The influence of distribution kinetics on estimates of the intrinsic clearance of PAHs by HepaRG
Renate M. Groot1*, Floris A. Groothuis1, Nynke I. Kramer1
1 Institute for Risk Assessment Sciences, Utrecht University, PO Box 80177, 3508 TD Utrecht, The Netherlands
* corresponding author, [email protected]
The distribution characteristics of chemicals tested in in vitro assays is often overlooked, yet essential to parameterizing quantitative in vitro-in vivo extrapolation (QIVIVE) models. Especially for hydrophobic chemicals, free concentrations in exposure medium may be significantly reduced by binding to assay components, like plate plastic and medium constituents. In our study of the distribution of polycyclic aromatic hydrocarbons (PAHs) in intrinsic clearance assays with the human hepatoma cell line HepaRG, we observed that the traditional, short (<2h) observation periods, combined with the substrate depletion method, is not a reliable procedure to estimate intrinsic clearance (CLint). We demonstrate the impact of chemical distribution on the CLint estimates of non-cytochrome P450 enzyme inducing PAHs in an intrinsic clearance assay with differentiated HepaRG cells on 12-wells plates. We analytically measured and modelled, using a three-compartmental model, the depletion of PAHs in the medium, as well as the amount in plastic and in cells over time, for at least 8h.
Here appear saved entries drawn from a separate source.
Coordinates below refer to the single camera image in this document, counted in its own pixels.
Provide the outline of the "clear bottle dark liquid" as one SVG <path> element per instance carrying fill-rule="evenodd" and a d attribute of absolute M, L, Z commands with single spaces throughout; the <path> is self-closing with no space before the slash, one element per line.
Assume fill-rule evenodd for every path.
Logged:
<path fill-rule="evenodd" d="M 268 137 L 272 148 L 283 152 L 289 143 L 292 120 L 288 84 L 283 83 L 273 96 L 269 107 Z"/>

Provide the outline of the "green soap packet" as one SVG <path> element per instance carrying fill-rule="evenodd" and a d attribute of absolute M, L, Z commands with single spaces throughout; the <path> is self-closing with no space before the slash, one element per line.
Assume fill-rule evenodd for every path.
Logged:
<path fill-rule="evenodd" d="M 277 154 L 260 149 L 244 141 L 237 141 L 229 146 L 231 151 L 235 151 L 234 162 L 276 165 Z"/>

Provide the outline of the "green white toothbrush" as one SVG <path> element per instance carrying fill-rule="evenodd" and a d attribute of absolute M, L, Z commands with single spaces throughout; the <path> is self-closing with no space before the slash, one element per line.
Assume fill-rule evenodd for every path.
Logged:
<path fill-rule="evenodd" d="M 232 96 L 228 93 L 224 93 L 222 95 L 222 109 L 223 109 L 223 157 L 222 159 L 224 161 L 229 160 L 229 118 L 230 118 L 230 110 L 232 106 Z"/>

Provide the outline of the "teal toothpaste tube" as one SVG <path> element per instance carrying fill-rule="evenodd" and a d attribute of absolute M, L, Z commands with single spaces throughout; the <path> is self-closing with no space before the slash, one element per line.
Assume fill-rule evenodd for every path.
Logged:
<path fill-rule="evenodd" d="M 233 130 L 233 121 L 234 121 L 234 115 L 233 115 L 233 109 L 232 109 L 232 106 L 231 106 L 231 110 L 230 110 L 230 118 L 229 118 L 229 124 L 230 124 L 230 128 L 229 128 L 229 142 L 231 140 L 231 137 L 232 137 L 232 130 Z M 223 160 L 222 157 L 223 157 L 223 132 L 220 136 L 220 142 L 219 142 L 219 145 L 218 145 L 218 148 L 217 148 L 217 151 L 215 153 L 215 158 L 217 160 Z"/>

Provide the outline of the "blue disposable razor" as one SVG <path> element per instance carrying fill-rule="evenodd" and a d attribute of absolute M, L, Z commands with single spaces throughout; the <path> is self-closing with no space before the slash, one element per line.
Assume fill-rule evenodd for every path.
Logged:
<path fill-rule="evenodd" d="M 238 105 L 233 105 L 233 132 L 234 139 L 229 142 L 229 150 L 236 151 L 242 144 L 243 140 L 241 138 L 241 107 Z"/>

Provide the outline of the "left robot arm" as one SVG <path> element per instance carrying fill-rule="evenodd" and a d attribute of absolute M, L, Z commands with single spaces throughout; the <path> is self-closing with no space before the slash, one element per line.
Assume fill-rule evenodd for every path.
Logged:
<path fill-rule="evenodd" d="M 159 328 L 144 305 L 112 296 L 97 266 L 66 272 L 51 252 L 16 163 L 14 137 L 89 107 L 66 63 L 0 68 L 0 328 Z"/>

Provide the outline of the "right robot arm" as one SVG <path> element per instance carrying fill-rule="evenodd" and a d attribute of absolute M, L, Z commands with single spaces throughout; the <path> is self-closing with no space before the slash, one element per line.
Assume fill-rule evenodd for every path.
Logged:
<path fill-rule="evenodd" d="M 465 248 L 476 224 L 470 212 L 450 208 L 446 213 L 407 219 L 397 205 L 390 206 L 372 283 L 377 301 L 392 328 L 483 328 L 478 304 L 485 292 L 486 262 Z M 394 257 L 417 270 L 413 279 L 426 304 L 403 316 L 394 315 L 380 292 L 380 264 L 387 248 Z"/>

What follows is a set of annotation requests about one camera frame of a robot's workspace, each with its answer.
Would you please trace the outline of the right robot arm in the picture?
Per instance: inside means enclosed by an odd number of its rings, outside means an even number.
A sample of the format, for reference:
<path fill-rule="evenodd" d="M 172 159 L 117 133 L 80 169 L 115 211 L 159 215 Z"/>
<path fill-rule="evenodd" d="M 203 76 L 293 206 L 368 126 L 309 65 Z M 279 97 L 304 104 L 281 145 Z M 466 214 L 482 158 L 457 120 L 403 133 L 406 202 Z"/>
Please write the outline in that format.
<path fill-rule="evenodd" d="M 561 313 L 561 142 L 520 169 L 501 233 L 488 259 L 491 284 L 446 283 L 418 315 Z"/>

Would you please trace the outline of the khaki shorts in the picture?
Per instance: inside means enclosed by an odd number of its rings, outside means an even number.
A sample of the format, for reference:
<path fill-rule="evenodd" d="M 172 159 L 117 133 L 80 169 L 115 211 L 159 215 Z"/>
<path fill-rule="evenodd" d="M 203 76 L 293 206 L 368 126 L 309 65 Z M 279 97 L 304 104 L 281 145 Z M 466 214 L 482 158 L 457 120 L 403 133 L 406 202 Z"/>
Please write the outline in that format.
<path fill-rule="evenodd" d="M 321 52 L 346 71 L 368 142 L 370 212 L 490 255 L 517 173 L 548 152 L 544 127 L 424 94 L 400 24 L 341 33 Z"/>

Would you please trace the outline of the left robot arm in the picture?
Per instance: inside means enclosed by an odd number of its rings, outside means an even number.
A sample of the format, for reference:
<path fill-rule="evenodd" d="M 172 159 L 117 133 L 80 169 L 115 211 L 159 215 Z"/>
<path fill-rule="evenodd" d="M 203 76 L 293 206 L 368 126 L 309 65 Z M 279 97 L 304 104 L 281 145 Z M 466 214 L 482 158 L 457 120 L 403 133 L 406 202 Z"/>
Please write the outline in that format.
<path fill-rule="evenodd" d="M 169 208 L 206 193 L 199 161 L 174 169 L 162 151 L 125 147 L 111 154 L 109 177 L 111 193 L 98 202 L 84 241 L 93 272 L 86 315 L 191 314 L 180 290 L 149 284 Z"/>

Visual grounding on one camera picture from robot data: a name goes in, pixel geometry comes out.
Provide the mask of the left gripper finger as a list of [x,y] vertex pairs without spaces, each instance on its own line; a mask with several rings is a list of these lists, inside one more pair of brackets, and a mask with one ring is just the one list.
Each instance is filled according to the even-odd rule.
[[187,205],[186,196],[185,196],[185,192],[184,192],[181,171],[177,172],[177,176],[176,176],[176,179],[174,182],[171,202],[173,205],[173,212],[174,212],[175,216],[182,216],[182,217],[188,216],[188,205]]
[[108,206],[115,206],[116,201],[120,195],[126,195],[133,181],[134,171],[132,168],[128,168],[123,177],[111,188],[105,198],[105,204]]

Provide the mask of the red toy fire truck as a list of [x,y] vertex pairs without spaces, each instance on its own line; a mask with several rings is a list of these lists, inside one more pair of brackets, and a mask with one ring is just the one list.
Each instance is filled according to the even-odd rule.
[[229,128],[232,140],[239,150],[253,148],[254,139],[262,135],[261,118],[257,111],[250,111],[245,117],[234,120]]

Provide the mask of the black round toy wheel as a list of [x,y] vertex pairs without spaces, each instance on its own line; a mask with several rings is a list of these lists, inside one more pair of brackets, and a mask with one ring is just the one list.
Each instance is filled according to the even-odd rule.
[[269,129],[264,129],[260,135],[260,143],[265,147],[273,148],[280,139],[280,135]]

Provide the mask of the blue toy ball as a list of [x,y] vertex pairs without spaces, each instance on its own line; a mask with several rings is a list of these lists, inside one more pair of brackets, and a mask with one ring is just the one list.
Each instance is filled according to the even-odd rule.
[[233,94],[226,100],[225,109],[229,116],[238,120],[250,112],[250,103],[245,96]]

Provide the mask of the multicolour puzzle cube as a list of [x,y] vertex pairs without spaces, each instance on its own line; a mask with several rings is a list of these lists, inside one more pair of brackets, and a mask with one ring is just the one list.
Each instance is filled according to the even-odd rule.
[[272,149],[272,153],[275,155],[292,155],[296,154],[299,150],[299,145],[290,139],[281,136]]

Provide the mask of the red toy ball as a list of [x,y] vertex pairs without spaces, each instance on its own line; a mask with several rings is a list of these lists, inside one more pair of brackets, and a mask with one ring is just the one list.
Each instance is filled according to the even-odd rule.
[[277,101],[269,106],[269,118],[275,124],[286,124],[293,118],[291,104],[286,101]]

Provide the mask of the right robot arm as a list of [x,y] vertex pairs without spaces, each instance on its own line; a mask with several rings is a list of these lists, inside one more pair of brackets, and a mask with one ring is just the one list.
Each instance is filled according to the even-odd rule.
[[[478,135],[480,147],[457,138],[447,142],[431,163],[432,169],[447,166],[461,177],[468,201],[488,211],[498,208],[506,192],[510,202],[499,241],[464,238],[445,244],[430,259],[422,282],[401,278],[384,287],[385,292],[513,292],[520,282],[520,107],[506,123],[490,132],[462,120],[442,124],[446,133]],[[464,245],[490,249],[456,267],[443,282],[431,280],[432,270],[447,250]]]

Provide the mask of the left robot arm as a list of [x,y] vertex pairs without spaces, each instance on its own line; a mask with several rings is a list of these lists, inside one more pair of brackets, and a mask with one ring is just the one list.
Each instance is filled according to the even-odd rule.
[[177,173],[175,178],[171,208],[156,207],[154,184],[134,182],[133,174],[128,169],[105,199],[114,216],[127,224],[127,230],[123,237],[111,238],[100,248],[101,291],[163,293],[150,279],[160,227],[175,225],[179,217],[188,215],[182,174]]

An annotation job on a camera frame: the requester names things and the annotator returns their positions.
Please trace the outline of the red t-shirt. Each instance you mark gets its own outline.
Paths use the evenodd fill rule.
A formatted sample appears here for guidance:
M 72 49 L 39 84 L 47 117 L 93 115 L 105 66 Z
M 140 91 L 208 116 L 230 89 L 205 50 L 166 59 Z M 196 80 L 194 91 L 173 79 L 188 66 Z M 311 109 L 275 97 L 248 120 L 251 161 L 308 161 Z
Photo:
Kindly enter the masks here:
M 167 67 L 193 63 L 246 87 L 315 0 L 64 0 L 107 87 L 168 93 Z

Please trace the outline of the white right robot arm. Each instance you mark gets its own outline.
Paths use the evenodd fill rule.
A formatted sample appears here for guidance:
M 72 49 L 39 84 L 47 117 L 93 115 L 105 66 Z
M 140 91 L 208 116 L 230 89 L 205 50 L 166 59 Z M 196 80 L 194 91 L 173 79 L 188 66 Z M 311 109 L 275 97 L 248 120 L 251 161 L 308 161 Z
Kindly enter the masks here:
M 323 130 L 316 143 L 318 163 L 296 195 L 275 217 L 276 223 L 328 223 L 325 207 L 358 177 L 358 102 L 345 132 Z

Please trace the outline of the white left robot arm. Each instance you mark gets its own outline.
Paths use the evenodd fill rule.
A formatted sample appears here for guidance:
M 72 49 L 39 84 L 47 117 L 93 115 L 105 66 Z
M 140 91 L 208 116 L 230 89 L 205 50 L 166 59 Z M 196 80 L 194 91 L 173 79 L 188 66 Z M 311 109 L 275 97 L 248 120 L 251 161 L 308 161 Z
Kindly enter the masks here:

Our results show two phases in PAH depletion from the medium: 1. fast depletion from medium and accumulation of the chemicals in cells and plastic during the first hours. 2. slower elimination over the next 6 hours where concentrations of PAH in cells decrease, though amounts in plastic and medium remain constant. The results indicate a clear two compartment system, which assumes distribution preceding the sought elimination through metabolism. To conclude, short observation periods may ignore the effects of distribution, resulting in an overestimation of metabolic rate and intrinsic clearance.
Keywords: QIVIVE, intrinsic clearance, PAH.